Prozess nach mutmaßlicher Vergewaltigung in Dortmund gestartet
Vor dem Landgericht Dortmund hat heute (10.03.) der Prozess gegen einen 29-jährigen Mann begonnen. Die Staatsanwaltschaft wirft ihm unter anderem Vergewaltigung, Freiheitsberaubung, Körperverletzung und Bedrohung vor.

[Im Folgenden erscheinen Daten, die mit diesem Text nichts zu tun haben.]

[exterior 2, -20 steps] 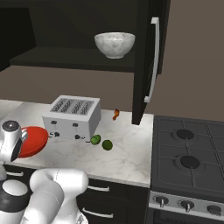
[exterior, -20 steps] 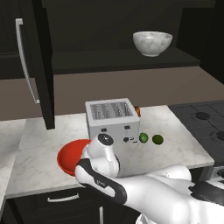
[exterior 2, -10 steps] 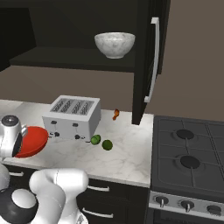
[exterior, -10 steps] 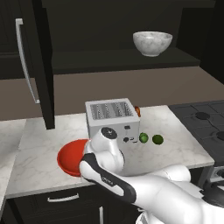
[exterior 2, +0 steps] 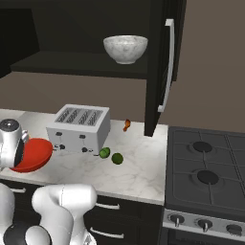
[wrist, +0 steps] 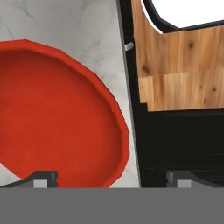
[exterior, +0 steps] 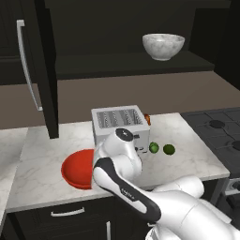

Veröffentlicht: Dienstag, 10.03.2026 10:47
Mutmaßliche Tat in Castrop-Rauxel
Laut Anklage soll der Mann im September vergangenen Jahres eine Frau in ihrer Wohnung in Castrop-Rauxel vergewaltigt haben. Die beiden hatten sich demnach erst wenige Tage zuvor über eine App kennengelernt. Als die Frau nach der Tat ankündigte, zur Polizei gehen zu wollen, soll der Angeklagte sie gewaltsam in sein Auto gezerrt und mitgenommen haben. Während der Fahrt habe sie versucht, auf sich aufmerksam zu machen – unter anderem durch Schreien, Hupen und indem sie ins Lenkrad griff. Daraufhin soll der Mann ihr laut Staatsanwaltschaft gedroht haben, sie umzubringen. Erst nachdem die Frau ihm mehrfach versichert habe, keine Anzeige zu erstatten, habe er sie wieder an ihrer Wohnung aussteigen lassen. Das Gericht muss nun klären, ob sich die Vorwürfe bestätigen lassen.